Perjalanan pulang Atha terasa asing, seperti motor melaju di antara ruang-ruang kosong. Jalanan sore yang biasanya dipenuhi suara klakson dan tawa kini terdengar seperti gema kenangan yang gagal diselamatkan. Di lampu merah, ia tak sadar motornya berhenti lebih lama dari yang seharusnya. Beberapa pengendara di belakang membunyikan klakson pelan, membuatnya tersentak dan kembali menarik gas.
Sesampainya di rumah, ia tak menyapa siapa-siapa. Hanya membuka pintu, melepas helm, dan langsung menuju ruang tengah. Di sana, ibunya sedang duduk membaca koran, dengan ekspresi lelah khas seorang ibu yang diam-diam selalu cemas.

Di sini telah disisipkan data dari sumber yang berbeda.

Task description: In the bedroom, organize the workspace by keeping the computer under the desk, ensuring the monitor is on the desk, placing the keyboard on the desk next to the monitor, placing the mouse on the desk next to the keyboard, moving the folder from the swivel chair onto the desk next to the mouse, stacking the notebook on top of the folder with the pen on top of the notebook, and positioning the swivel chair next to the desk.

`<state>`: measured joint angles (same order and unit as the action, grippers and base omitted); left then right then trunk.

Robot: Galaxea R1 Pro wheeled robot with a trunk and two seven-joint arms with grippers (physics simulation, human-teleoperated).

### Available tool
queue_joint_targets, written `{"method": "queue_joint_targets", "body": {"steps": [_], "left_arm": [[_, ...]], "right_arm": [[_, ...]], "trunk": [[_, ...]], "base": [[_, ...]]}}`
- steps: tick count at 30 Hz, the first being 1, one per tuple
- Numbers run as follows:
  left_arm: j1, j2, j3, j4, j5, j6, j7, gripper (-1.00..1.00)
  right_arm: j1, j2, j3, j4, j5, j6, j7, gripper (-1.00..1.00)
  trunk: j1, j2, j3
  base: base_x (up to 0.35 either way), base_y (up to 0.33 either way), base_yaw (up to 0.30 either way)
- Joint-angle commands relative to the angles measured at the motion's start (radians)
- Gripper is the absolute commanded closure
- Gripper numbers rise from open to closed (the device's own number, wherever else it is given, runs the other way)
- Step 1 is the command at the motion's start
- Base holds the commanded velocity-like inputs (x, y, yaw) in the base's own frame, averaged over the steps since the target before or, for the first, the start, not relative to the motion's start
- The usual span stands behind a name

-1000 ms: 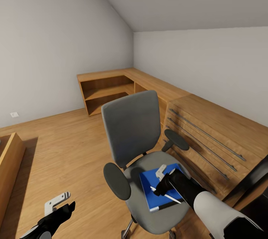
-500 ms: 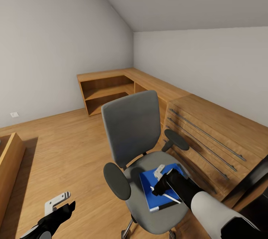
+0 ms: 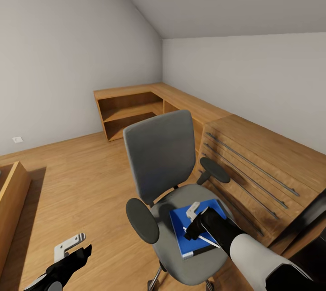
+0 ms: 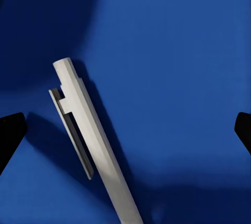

Atha berdiri beberapa detik di depannya. Lalu tiba-tiba, tanpa kata, ia menjatuhkan tubuhnya ke pelukan ibunya. Erat. Tanpa suara. Tapi air matanya menetes satu per satu, membasahi bahu ibunya yang tak bertanya apa-apa.
Tak ada yang perlu dijelaskan. Karena beberapa luka memang tak bisa diceritakan dengan bahasa.
Dan dalam diam itu, Atha akhirnya sadar—kadang, pulang bukan tentang tempat. Tapi tentang seseorang yang mau diam menemanimu menangis, bahkan saat kamu sendiri sudah tak tahu kenapa kamu begitu sedih.